## Brief
Among the entries below, find every line that has "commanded" and pull it out.

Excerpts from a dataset
((
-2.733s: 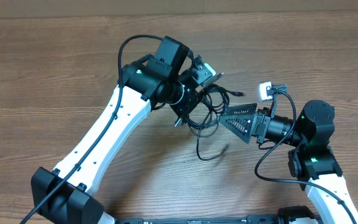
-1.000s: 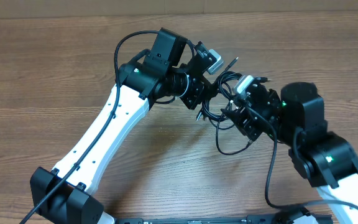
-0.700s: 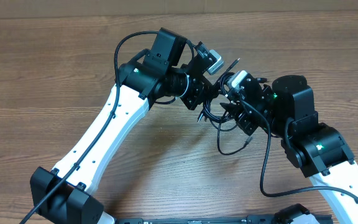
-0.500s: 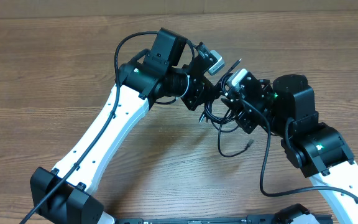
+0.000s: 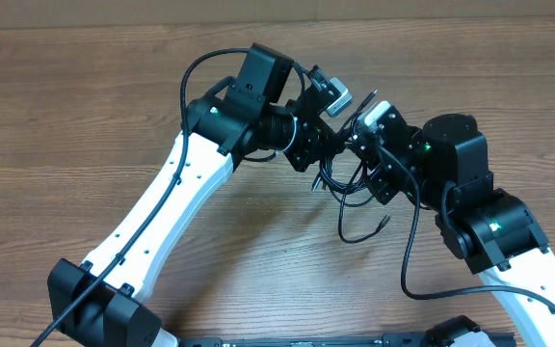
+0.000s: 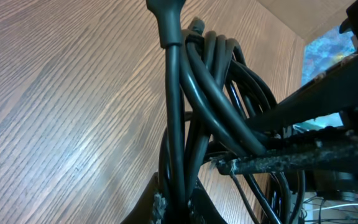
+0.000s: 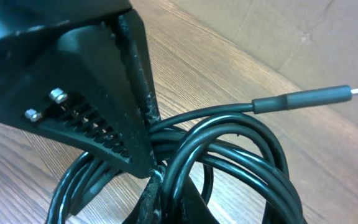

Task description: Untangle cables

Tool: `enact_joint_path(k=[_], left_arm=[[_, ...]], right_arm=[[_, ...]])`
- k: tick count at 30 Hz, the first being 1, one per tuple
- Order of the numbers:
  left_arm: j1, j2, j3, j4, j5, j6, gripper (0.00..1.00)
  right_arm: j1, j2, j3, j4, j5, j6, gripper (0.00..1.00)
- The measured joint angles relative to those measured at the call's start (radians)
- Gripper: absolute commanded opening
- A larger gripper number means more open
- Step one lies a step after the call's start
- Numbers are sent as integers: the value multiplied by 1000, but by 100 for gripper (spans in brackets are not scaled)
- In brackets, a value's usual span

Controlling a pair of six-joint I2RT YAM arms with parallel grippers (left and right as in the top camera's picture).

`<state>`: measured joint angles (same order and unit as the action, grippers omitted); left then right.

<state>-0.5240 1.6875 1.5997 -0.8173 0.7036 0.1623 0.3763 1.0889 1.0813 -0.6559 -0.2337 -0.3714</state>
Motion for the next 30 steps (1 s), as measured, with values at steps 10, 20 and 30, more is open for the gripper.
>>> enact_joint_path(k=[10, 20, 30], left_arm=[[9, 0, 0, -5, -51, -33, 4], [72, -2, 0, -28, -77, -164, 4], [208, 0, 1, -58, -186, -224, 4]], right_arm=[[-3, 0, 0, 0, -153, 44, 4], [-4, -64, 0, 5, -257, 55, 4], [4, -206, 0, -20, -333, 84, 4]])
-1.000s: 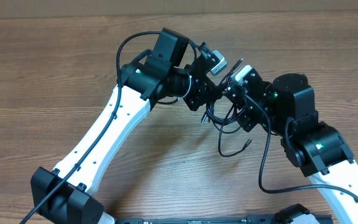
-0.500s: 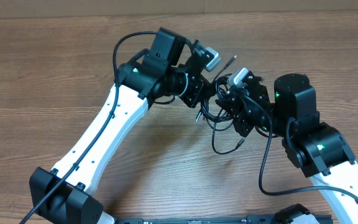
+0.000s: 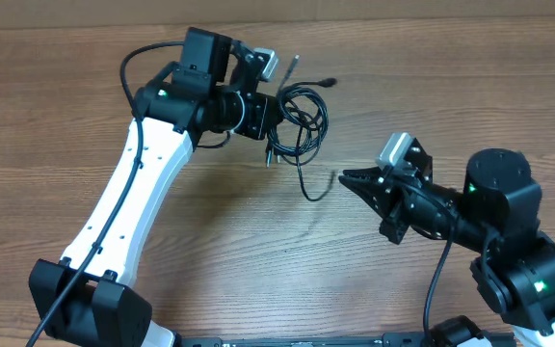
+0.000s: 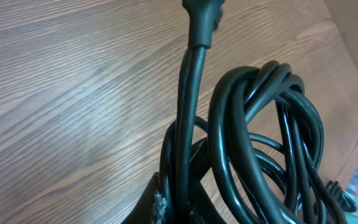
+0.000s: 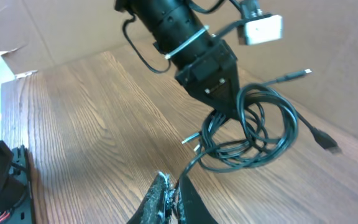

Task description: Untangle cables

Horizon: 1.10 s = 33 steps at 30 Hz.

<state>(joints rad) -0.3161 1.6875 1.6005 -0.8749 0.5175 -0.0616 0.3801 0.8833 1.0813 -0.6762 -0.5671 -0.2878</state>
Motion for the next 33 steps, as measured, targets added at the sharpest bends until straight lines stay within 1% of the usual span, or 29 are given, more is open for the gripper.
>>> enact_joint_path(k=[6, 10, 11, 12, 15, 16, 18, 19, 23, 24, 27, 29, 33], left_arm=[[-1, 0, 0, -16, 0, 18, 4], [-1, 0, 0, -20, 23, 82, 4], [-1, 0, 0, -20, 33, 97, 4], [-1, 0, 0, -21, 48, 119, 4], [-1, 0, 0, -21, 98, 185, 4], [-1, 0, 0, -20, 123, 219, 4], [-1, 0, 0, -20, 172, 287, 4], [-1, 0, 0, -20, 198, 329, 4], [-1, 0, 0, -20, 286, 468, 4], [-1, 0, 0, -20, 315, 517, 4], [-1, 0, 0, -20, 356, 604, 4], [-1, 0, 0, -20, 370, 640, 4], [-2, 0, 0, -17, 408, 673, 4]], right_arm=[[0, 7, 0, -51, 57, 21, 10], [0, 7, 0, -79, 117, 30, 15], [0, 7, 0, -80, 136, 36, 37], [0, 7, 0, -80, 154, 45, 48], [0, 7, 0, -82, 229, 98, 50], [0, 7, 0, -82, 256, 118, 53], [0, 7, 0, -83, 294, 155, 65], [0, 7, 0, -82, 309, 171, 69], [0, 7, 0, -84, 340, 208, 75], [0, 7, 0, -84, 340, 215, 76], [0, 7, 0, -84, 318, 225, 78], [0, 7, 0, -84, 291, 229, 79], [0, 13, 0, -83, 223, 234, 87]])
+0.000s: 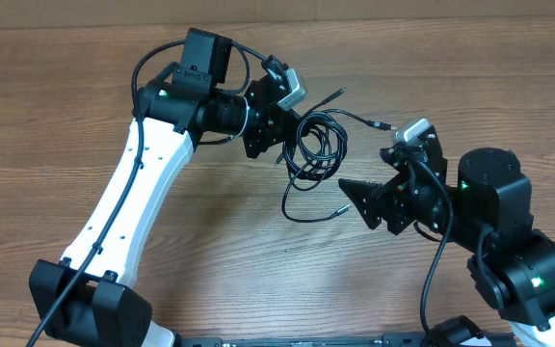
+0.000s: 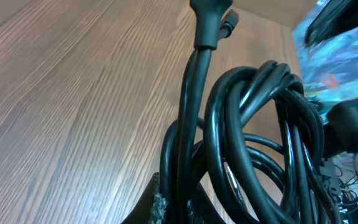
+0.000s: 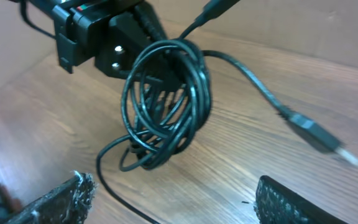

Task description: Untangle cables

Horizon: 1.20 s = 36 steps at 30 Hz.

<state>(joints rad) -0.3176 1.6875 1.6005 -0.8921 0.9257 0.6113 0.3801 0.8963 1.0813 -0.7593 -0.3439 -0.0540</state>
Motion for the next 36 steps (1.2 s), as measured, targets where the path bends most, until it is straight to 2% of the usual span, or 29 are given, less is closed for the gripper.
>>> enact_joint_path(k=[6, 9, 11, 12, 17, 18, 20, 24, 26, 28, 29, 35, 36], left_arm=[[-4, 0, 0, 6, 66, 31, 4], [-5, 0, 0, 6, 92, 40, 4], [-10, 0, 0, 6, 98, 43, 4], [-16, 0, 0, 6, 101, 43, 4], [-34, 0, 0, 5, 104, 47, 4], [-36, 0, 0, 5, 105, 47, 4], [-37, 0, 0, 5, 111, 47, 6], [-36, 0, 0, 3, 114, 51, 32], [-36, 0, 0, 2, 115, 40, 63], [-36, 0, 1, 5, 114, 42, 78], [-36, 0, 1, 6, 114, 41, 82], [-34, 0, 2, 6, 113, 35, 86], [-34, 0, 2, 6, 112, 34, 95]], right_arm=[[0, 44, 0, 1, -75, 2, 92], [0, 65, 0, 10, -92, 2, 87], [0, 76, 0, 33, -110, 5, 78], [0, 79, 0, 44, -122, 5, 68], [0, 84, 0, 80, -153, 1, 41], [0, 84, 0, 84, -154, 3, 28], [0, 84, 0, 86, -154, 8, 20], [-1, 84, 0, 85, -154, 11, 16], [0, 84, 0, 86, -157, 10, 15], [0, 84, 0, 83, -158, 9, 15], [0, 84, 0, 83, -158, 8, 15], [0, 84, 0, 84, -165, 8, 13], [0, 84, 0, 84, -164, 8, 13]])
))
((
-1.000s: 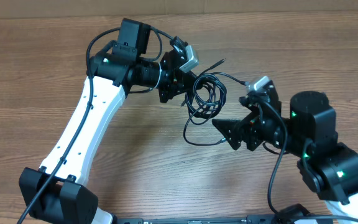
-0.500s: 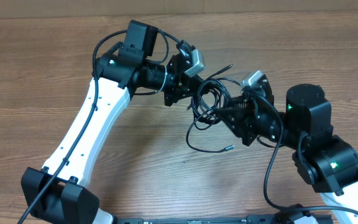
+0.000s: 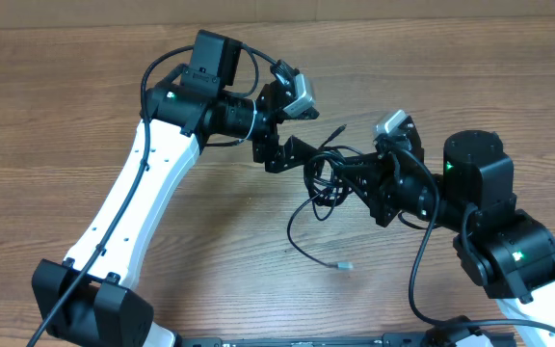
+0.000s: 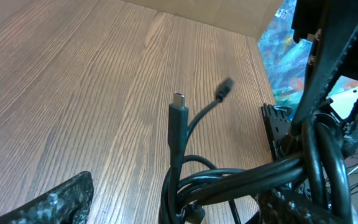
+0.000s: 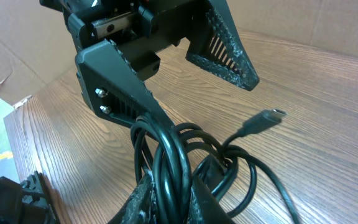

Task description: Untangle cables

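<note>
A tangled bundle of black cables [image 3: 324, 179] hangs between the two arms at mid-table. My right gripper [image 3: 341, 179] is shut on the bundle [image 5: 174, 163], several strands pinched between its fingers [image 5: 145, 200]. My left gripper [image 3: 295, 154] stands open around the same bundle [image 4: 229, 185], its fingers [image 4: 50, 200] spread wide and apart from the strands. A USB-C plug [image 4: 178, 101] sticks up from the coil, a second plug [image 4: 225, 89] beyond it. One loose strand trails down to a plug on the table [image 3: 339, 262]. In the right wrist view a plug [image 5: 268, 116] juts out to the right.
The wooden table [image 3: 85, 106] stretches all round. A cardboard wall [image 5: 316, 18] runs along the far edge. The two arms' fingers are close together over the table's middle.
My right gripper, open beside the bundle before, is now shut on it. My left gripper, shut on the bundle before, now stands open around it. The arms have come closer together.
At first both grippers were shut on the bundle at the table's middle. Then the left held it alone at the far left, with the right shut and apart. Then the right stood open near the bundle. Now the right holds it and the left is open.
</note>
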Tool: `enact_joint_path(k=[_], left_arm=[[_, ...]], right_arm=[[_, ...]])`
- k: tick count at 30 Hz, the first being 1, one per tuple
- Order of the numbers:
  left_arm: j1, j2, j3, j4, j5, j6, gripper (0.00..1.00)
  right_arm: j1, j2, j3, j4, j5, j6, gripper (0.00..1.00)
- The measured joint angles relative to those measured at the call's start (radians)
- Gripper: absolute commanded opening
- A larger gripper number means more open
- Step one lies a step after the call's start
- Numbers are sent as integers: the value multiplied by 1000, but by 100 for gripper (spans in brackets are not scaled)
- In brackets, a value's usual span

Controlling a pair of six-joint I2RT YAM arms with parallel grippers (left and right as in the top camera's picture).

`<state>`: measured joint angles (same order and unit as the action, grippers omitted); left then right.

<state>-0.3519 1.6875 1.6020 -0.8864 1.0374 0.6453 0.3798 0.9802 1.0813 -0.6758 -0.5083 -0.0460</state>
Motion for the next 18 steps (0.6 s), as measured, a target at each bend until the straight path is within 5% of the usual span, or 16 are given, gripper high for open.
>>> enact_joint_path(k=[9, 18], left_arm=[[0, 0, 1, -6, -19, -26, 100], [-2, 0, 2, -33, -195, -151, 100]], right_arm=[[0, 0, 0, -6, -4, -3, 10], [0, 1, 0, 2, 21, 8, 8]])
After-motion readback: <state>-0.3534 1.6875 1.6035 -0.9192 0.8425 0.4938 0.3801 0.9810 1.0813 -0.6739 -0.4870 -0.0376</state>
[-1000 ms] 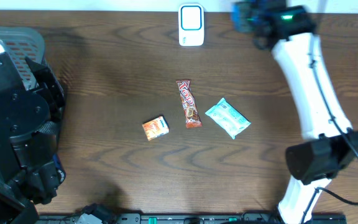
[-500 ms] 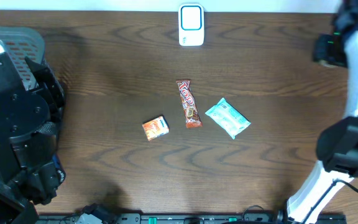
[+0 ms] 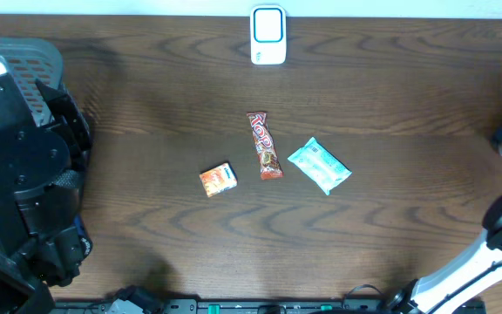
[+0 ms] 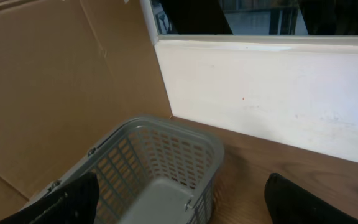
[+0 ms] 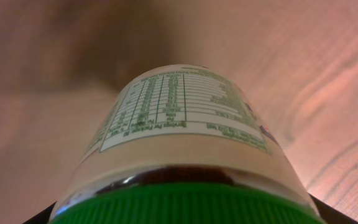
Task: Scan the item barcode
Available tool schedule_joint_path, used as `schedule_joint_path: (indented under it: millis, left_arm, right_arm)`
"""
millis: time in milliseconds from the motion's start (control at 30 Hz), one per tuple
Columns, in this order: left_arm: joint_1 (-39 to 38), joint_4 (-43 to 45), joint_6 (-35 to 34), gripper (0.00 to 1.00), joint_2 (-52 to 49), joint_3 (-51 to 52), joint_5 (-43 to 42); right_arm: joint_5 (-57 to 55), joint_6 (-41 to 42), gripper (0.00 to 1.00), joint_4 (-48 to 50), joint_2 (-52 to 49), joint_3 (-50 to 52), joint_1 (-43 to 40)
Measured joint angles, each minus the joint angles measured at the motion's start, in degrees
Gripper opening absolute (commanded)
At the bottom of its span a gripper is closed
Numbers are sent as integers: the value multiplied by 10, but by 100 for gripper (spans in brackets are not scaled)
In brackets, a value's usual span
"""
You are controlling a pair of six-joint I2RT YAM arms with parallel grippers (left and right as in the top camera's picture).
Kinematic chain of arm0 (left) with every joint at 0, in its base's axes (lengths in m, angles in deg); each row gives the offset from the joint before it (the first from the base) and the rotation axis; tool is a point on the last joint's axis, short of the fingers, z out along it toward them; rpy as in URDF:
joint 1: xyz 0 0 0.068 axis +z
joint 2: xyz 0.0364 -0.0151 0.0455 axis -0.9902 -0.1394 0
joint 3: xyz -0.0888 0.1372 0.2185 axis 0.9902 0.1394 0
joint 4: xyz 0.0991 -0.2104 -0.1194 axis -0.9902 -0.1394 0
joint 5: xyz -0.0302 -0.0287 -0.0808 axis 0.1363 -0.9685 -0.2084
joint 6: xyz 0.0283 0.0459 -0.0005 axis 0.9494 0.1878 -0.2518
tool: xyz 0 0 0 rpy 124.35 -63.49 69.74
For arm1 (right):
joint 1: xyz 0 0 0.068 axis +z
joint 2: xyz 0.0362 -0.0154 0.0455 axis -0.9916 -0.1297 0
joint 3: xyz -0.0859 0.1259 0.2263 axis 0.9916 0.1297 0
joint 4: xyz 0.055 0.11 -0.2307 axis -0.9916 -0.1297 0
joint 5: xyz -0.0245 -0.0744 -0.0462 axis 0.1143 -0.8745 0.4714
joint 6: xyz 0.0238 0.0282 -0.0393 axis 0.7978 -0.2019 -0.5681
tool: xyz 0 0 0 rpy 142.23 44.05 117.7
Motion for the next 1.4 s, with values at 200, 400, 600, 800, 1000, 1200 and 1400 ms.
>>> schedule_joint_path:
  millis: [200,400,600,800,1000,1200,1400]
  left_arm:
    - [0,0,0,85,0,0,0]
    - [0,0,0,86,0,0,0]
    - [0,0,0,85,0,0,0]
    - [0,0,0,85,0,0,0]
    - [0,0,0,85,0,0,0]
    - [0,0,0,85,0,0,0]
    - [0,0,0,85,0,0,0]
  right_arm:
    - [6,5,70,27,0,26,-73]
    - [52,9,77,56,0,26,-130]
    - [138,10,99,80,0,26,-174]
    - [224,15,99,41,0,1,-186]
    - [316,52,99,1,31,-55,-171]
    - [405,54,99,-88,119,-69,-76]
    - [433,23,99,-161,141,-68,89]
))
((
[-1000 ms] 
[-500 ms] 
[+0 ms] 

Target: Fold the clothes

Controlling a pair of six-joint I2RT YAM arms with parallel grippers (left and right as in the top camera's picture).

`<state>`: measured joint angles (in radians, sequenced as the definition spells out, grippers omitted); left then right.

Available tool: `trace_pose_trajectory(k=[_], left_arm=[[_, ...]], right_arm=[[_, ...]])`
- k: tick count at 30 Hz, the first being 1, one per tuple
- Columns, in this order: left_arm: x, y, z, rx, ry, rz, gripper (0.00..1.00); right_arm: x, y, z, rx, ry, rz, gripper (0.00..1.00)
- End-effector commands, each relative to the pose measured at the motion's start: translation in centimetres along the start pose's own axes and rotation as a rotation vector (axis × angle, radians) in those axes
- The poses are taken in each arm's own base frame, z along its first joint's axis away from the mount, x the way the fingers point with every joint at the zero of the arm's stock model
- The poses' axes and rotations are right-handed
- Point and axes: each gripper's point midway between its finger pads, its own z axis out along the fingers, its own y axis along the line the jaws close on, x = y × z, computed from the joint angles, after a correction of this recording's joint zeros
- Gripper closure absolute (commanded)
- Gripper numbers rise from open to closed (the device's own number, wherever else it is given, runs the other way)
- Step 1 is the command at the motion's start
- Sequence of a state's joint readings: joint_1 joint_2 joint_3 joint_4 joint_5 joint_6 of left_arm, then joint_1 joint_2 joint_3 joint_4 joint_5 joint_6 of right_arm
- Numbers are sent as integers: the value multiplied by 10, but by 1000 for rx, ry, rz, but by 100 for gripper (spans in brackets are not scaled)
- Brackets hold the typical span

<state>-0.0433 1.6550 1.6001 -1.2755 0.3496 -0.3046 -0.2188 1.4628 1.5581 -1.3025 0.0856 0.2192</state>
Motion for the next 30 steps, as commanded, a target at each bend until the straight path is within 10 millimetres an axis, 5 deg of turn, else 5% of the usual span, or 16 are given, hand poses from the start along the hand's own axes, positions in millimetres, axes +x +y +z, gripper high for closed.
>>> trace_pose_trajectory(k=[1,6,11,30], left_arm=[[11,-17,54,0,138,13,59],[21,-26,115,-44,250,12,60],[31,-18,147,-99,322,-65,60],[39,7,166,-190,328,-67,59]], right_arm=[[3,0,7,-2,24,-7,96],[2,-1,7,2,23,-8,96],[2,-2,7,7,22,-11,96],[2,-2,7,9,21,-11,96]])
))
## Result for this exercise
- Gripper: absolute commanded opening
- Gripper: absolute commanded opening
Gripper opening absolute (commanded)
- Gripper closure absolute (commanded)
Motion for the next 30 steps, as commanded, a target at each bend until the straight path is within 10 millimetres an axis, 5 deg of turn, else 5% of the usual span, or 16 are given, hand poses from the start along the hand's own axes, positions in millimetres, axes +x +y +z, gripper high for closed.

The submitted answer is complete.